(Buchbesprechung mit minderen Spoilern.)
Kathy erzählt aus ihrem Leben: Wie sie in Hailsham mit Tommy und Ruth und den anderen aufwuchs, einer Bestimmung entgegen. Kathy ist carer, sie kümmert sich um ihre donors. Beides ist für Kathy so selbstverständlich, dass sie nicht darüber nachdenkt und dem Leser diese Begriffe auch nicht erklärt. So findet man sich nur nach und nach zurecht.
Aber auch für weniger geübte Science-Fiction-Leser ist das eine leichte Übung: Diese Kinder, students genannt, wachsen gängiger Praxis nach als geklonte und wandelnde Organreservoire für ihre Originale auf. In einer besonderen Schule abseits der anderen Menschen werden sie auf dieses Schicksal und ihre Sonderrolle vorbereitet und akzeptieren sie als ganz natürliche Bestimmung. Ausbrüche wie bei Logan’s Run stehen nicht zur Diskussion.
Das alles spielt sich im Hintergrund ab, vieles steht zwischen den Zeilen, darunter das wenige, was man über diese Welt erfährt („England, late 1990s“). Den Hauptteil bestreiten Kathys Erinnerungen an das gemeinsame Aufwachsen – Kindheitserlebnisse, Probleme als Teenager, Eifersüchteleien, Zuneigung, Wärme, Vertrauen, Ehrlichkeit, der kleine alltägliche Verrat. Alles vor dem Hintergrund der außergewöhnlichen, aber als normal akzeptierten Umgebung.

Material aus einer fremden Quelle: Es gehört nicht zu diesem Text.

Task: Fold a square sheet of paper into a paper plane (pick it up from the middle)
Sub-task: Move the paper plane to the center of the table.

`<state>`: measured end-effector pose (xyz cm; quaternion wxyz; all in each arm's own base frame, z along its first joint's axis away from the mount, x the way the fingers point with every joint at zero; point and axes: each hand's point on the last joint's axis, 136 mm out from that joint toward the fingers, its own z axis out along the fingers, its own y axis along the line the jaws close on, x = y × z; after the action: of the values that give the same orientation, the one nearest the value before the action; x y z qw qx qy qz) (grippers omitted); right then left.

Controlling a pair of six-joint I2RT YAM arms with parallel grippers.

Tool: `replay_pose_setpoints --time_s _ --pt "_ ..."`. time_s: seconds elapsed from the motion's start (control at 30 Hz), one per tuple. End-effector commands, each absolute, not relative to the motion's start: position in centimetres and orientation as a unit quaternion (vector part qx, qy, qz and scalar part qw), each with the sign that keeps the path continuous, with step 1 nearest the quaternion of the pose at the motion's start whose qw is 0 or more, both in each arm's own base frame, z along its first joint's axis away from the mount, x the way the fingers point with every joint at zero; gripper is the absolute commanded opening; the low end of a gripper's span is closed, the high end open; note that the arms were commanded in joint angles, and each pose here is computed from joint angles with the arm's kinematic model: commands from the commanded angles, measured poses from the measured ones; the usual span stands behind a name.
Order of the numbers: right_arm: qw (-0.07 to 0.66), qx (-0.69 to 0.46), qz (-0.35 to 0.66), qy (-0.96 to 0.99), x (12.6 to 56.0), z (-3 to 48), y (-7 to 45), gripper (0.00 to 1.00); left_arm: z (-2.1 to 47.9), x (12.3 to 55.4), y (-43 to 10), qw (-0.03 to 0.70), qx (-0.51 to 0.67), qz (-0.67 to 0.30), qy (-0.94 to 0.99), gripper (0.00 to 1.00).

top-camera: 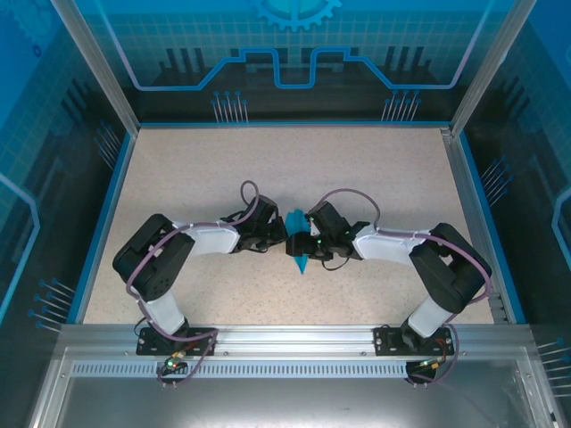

Später kommen die ersten Ausflüge in die Welt der anderen Menschen dazu. Auf diese Welt werden die Kinder nur oberflächlich vorbereitet, sie werden dieses Leben nie führen, nie in einem Büro arbeiten oder gar Reisen unternehmen.
Kathy ist nicht gerade die strukturierteste aller Erzählerinnen. Immer wieder greift sie voraus, verweist auf spätere Erklärungen. Das ist verständlich und betont die personale Erzählweise. Es führt aber dazu, dass ich mich unwillkürlich ein wenig ärgerlich frage, ob Kathy nicht vorher ein bisschen mehr überlegen hätte können, bevor sie diese Geschichte erzählt. Wann und wem erzählt sie überhaupt die Geschichte? Das frage ich mich bei vielen Romanen, je Ich-Erzähler, desto mehr.
Wiedererkannt von Remains of the Day habe ich die Erzählperspektive: Der Rückblick in die Vergangenheit, das Geschehen auf zweierlei Zeitebenen. Noch typischer das Motiv der Verleugnung, des Selbstbetrugs, der scheinbar freiwilligen und doch aufgezwungenen Selbstaufopferung.
Das Buch hat mir gefallen, aber dem allgemeinen Beifall kann ich mich nicht vorbehaltlos anschließen. Zum einen fand ich das Buch zu lang. Gute Idee, sehr gute Ausführung, aber nichts, was einen Roman erfordert. Eine Kurzgeschichte hätte gereicht.1
Zum anderen ist das Buch keine Science Fiction, und das gereicht ihm zum Nachteil. Es geht in diesem Buch trotz der Prämisse nicht ums Klonen, nicht um dessen Auswirkungen auf die Gesellschaft. Es geht überhaupt nicht um eine Gesellschaft. Es geht um Kinder, die ohne Eltern aufwachsen und sich in einer fremden Welt zurecht finden, um Liebe, Freundschaft und Beziehungen zwischen Menschen.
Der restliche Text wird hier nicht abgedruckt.